[Stored items]

****************

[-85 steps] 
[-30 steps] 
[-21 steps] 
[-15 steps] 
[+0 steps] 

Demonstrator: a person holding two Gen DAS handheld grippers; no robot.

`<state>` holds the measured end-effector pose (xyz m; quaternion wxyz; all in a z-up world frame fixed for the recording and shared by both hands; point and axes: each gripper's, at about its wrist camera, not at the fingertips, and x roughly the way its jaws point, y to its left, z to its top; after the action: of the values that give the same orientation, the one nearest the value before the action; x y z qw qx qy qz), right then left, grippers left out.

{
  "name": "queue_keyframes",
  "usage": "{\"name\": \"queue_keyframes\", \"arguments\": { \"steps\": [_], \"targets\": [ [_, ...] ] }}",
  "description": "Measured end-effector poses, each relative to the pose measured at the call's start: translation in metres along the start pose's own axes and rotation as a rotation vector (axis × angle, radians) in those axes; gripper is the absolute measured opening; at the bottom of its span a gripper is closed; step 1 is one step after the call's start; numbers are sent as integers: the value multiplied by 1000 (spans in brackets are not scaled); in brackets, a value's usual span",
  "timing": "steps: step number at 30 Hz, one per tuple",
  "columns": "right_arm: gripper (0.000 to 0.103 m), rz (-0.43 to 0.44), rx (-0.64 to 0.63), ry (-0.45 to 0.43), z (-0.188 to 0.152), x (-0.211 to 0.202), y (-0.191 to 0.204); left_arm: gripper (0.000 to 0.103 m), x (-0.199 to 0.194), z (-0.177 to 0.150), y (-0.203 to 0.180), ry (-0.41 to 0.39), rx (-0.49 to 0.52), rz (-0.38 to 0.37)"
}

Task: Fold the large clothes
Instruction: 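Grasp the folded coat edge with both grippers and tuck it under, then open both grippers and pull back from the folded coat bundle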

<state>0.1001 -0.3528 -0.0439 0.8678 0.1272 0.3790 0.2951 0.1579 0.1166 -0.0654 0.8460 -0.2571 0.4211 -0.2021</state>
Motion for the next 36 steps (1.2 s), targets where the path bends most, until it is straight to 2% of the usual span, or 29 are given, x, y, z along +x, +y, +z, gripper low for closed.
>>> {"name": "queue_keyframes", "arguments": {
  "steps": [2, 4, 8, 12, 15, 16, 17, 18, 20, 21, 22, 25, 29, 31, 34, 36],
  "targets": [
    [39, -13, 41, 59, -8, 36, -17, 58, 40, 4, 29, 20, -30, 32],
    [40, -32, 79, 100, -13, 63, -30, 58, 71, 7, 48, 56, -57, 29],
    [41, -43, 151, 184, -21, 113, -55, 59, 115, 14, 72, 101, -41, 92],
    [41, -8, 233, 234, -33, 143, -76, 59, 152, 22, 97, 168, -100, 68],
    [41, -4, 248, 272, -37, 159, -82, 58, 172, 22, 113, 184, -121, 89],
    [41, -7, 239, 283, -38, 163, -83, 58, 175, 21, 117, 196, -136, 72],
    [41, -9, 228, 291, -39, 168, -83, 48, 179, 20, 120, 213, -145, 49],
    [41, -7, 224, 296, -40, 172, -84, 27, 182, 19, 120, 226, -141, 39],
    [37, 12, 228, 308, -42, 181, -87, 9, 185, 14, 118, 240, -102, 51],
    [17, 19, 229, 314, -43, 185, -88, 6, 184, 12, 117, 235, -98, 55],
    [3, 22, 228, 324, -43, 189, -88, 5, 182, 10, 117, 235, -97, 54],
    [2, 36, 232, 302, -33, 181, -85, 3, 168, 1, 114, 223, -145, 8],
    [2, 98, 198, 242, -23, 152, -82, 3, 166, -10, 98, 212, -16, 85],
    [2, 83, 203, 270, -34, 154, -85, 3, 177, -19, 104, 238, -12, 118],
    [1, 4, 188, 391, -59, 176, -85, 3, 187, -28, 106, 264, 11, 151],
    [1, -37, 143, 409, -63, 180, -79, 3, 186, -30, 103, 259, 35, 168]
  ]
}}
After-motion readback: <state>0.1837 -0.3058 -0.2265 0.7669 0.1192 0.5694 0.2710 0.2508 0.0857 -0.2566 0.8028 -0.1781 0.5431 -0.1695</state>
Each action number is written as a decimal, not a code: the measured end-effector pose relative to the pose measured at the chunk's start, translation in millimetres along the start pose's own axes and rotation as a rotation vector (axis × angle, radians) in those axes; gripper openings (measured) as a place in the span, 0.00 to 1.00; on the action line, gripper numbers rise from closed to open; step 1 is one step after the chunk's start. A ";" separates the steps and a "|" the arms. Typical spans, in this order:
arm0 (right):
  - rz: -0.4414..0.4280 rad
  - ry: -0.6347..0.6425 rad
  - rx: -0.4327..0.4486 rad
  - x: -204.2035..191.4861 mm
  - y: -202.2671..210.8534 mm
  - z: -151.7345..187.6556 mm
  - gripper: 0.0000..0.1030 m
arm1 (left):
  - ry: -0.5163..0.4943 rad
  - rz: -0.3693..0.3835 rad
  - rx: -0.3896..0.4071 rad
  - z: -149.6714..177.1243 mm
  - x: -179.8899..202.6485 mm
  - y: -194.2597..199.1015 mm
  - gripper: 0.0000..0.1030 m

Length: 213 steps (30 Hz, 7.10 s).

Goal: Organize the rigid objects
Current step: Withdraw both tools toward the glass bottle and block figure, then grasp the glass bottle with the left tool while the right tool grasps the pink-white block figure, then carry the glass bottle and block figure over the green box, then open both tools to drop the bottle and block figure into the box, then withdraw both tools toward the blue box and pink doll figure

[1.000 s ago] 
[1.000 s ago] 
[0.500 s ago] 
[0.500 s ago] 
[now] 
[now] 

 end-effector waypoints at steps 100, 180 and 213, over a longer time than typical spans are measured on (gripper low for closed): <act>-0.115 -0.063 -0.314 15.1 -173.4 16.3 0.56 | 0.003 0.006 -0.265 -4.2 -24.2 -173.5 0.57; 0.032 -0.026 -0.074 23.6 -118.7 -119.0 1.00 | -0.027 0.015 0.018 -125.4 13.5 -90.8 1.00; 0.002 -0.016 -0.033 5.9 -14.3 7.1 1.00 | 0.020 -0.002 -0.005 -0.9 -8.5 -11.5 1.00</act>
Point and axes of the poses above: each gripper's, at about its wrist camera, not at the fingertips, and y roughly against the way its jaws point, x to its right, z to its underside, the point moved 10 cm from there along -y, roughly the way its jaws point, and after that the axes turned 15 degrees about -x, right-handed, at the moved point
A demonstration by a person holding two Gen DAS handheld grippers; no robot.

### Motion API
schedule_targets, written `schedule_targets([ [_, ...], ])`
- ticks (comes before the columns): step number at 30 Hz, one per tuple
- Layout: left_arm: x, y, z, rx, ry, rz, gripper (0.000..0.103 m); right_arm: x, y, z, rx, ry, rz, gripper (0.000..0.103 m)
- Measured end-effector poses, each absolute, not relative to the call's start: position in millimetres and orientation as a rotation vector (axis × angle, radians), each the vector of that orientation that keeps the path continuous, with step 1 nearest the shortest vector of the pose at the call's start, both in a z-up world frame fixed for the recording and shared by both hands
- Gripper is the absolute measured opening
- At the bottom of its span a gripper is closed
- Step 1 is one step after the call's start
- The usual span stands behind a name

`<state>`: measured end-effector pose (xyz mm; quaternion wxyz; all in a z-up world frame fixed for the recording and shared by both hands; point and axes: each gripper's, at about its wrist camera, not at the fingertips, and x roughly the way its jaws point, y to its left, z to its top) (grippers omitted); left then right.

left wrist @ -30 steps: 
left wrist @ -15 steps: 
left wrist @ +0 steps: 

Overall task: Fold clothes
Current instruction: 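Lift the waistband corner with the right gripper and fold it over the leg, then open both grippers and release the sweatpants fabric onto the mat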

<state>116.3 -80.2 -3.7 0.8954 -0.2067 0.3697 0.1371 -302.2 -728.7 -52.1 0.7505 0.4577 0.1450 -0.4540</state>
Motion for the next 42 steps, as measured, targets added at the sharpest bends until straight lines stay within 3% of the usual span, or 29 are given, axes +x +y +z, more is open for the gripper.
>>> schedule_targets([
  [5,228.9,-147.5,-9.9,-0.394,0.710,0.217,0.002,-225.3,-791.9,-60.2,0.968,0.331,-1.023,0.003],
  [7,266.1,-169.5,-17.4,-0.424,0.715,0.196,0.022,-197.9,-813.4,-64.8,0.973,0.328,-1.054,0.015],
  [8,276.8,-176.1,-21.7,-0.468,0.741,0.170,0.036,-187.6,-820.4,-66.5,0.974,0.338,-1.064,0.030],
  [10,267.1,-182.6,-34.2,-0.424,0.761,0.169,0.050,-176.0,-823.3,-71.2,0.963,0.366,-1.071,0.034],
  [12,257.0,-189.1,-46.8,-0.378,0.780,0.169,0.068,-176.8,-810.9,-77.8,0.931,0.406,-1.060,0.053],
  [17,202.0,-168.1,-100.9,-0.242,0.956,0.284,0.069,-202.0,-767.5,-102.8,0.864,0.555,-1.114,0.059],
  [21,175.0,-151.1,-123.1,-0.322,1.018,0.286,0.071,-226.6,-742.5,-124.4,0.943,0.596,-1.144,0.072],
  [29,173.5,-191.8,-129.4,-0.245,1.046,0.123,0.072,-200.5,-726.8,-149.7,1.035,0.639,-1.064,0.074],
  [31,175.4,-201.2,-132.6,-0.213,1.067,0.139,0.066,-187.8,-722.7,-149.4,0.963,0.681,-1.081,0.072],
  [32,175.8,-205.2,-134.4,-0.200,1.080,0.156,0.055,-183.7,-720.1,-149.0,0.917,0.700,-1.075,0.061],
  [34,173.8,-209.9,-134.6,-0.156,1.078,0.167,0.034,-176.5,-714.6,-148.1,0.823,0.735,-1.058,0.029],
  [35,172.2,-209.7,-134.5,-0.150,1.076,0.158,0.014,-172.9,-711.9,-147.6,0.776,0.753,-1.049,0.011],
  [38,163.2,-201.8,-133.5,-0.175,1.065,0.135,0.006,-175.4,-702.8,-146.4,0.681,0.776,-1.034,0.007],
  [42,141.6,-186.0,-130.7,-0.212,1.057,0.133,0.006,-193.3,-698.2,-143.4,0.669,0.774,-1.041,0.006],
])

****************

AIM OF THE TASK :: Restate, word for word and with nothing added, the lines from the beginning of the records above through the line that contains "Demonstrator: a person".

TASK OUTPUT ::
[-85 steps] 
[-30 steps] 
[-21 steps] 
[-15 steps] 
[+0 steps] 

Demonstrator: a person holding two Gen DAS handheld grippers; no robot.

The response to the exercise is now complete.